Leinebø compared outcomes from these sets of input

data. A mathematical three degree of freedom (3 DOF)

solver for the non-linear coupled surge, sway and yaw

equations (SIMAN), was also used with only

numerical input data. The simulations were

performed with the aft propulsion unit working and

the fore azipull turned off.

Figure 5. HAV Design H-936 connected to seakeeping

carriage for PMM tests.

Challenges were experienced using an azipull

propulsion model, which were solved by utilising a

simplified propulsion and rudder model. They were

tuned to and compared against a working model in

SIMAN (previous time-domain manoeuvring

simulation tool used by SINTEF Ocean). This model

showed good agreement with different standard

manoeuvring tests [3] with rudder/azipull angles up

to 20-25 degrees (with the same numerical hull input).
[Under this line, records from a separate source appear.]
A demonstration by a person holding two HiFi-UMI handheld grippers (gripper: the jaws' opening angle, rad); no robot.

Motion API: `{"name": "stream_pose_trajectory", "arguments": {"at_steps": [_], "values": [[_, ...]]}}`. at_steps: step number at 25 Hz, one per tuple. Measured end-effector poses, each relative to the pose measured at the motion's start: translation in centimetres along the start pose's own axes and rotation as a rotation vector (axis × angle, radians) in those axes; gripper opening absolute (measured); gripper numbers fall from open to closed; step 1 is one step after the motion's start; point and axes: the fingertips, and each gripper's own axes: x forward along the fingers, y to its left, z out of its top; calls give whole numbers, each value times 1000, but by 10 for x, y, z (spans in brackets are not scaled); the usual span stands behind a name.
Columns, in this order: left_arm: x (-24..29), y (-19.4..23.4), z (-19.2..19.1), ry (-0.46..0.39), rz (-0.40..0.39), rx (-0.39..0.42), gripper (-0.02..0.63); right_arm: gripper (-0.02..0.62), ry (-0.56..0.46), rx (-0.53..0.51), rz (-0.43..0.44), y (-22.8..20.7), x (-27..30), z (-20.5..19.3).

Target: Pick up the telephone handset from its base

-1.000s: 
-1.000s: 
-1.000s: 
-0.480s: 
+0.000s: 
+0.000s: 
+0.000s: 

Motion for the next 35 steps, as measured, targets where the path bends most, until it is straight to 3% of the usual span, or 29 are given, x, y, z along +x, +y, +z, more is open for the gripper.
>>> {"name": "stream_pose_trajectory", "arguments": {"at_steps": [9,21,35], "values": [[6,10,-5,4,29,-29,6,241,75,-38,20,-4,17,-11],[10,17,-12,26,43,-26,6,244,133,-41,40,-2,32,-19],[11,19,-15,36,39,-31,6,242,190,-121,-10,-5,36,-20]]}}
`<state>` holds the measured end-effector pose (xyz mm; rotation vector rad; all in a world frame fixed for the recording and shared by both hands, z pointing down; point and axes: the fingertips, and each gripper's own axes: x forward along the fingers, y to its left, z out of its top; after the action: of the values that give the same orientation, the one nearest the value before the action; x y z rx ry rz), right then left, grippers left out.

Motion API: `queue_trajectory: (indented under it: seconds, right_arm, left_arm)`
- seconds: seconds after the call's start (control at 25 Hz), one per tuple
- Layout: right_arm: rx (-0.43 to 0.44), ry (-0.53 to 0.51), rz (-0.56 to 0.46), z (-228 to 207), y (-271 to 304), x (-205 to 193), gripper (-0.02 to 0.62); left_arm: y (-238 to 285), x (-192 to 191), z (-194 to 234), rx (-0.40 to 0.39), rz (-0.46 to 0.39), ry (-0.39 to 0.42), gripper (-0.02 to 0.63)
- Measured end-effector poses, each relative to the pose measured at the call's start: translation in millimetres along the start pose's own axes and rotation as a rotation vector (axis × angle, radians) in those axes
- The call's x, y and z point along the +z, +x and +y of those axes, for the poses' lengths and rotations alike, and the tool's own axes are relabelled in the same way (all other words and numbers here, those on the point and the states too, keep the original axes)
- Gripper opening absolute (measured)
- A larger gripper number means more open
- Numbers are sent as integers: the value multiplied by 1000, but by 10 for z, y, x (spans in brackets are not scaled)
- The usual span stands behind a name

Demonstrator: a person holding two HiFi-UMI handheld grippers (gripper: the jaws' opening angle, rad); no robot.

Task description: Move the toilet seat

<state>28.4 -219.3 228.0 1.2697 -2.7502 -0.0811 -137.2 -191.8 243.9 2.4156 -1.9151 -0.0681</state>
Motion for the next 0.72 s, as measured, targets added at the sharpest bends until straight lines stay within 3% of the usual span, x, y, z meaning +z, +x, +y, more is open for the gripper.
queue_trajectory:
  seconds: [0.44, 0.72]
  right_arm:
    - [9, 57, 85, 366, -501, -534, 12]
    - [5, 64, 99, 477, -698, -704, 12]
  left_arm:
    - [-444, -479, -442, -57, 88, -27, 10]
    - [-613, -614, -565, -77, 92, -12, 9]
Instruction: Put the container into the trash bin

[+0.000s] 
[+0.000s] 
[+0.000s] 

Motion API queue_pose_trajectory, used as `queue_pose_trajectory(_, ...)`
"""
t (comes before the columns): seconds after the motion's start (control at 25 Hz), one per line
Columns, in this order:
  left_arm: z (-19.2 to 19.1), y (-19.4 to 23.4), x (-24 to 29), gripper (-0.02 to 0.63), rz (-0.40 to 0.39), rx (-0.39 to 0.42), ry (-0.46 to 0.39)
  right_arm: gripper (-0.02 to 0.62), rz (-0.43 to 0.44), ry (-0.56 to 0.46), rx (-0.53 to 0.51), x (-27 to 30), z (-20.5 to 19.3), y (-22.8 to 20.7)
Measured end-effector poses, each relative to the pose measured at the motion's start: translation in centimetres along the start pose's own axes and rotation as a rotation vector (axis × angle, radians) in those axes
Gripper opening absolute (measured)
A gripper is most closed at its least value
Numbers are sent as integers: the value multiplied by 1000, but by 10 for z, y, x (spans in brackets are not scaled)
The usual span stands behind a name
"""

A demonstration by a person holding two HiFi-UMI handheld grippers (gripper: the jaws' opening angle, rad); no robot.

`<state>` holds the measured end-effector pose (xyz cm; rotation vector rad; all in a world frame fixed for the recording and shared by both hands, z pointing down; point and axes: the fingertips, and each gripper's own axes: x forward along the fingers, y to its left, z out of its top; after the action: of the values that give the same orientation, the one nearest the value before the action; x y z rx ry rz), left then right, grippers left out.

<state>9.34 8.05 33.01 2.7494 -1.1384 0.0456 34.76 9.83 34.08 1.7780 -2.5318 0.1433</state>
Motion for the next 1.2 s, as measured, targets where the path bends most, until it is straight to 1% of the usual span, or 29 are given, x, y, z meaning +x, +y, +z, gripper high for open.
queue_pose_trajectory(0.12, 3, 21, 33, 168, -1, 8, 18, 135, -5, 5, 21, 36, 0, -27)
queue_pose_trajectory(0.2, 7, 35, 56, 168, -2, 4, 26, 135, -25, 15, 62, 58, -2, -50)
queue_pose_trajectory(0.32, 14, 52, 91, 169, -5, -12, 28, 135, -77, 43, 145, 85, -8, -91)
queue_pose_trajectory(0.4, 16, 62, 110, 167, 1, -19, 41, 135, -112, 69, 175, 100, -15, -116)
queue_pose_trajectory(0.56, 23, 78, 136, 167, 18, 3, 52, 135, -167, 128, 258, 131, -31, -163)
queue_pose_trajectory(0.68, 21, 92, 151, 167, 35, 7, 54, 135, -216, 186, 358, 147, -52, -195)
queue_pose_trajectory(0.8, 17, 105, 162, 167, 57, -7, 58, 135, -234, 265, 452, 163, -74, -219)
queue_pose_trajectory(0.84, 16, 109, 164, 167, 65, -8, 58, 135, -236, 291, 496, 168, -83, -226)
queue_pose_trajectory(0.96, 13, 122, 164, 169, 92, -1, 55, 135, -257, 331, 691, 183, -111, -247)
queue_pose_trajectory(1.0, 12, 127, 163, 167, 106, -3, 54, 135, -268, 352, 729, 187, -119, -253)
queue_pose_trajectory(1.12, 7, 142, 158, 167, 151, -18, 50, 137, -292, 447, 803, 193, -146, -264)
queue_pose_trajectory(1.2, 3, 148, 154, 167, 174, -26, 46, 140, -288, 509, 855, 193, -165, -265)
Figure 6 shows the results of a complete spiral

simulation using both time-domain simulation tools.

In figure 7 there is good agreement for the full-scale

sea trial and predicted turning circle manoeuvre when

VeSim used a 20- and 25-degrees rudder angle and

SIMAN used a 35 degrees azipull angle.

Figure 6 shows some challenges when using the

numerical HullVisc tool (based on slenderbody and

strip theory) to create the input field for VeSim. This

is mainly due to the design of double-ended ferries

where the combination of main dimensions is outside

the parameter range for regression formulas used

when developing the present numerical tool. The

numerical method experienced some unstable

solutions because of this. A new numerical tool based

on CFD are under development at SINTEF Ocean, and

it is presently tested for a smaller HAV Design (50 car)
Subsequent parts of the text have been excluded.